Your goal: Quote the whole listing verbatim.

--- Data ---

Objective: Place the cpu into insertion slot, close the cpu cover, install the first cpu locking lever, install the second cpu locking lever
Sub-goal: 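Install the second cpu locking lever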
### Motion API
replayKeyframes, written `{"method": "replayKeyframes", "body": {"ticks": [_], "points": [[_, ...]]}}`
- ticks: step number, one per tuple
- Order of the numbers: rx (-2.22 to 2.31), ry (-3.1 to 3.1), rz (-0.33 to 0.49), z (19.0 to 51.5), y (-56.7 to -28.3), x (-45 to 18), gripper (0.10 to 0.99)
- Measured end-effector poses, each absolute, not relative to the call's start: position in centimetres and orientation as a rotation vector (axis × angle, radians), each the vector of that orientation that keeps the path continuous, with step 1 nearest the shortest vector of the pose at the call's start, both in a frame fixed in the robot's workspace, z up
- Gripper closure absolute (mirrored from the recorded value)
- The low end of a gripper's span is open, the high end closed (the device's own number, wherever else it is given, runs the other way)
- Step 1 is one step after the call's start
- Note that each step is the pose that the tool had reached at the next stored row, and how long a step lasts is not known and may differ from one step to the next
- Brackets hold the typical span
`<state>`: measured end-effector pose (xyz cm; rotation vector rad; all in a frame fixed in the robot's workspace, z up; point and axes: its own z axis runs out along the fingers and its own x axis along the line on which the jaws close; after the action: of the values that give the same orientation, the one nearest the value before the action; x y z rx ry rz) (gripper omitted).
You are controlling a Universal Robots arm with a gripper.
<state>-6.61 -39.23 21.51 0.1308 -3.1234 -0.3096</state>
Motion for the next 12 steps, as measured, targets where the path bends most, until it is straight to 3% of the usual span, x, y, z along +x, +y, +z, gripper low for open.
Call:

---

Response area:
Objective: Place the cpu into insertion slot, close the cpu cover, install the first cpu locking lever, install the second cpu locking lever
Sub-goal: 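Install the second cpu locking lever
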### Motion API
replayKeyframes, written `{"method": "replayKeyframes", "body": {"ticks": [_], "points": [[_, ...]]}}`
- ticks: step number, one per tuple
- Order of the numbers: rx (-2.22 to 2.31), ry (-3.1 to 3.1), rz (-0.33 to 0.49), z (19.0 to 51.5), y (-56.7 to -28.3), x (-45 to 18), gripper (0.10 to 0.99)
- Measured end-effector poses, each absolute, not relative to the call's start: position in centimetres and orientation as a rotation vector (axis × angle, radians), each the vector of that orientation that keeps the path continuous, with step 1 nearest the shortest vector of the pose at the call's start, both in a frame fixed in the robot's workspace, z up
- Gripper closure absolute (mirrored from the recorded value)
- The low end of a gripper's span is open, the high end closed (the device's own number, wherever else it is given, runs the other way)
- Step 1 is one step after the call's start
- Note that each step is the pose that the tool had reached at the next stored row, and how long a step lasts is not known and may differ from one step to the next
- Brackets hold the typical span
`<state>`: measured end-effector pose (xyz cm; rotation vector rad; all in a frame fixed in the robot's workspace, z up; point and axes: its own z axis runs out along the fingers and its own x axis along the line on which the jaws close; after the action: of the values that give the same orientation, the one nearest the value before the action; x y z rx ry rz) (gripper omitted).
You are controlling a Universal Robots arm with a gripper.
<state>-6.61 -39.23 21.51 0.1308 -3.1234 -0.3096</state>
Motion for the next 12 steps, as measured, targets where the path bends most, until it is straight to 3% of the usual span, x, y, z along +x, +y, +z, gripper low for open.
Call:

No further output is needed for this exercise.